Could you work out how many lines in the material below hold the word "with"? Give only the number in reply.

Top of Dataset excerpt

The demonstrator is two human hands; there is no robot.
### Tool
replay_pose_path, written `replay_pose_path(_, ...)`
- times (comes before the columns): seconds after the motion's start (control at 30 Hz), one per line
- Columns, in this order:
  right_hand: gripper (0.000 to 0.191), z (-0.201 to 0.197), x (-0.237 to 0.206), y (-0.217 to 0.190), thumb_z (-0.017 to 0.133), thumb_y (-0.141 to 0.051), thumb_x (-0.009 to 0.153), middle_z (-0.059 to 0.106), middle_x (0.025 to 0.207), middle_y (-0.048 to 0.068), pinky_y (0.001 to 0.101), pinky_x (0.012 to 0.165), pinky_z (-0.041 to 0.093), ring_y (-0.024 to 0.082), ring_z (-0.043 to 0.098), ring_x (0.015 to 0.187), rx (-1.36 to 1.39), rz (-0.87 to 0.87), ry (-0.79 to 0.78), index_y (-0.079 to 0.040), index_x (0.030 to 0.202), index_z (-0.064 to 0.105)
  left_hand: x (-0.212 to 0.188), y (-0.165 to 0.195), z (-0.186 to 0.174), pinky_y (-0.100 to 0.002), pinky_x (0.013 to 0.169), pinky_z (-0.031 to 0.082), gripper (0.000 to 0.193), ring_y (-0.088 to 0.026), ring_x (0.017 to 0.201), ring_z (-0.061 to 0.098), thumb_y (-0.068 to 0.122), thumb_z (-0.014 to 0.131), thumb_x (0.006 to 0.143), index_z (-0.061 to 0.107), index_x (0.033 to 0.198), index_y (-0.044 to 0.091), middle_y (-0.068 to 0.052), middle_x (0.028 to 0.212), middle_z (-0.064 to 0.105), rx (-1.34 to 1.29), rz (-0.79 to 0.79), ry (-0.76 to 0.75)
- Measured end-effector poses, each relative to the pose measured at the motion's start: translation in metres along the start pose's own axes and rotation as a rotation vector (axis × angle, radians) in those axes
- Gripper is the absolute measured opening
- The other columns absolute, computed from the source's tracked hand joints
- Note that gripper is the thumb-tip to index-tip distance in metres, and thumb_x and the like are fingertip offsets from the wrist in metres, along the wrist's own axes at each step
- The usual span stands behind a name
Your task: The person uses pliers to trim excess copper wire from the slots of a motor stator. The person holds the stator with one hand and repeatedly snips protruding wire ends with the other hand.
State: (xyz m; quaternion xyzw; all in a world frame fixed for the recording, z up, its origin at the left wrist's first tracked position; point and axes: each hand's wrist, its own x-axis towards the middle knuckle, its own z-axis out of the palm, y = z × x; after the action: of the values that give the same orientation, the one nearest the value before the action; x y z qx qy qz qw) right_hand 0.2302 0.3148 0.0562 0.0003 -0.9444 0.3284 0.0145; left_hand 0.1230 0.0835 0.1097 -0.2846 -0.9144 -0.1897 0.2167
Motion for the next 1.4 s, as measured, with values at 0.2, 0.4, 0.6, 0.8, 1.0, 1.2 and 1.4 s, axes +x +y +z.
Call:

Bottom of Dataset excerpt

> Response to this exercise: 2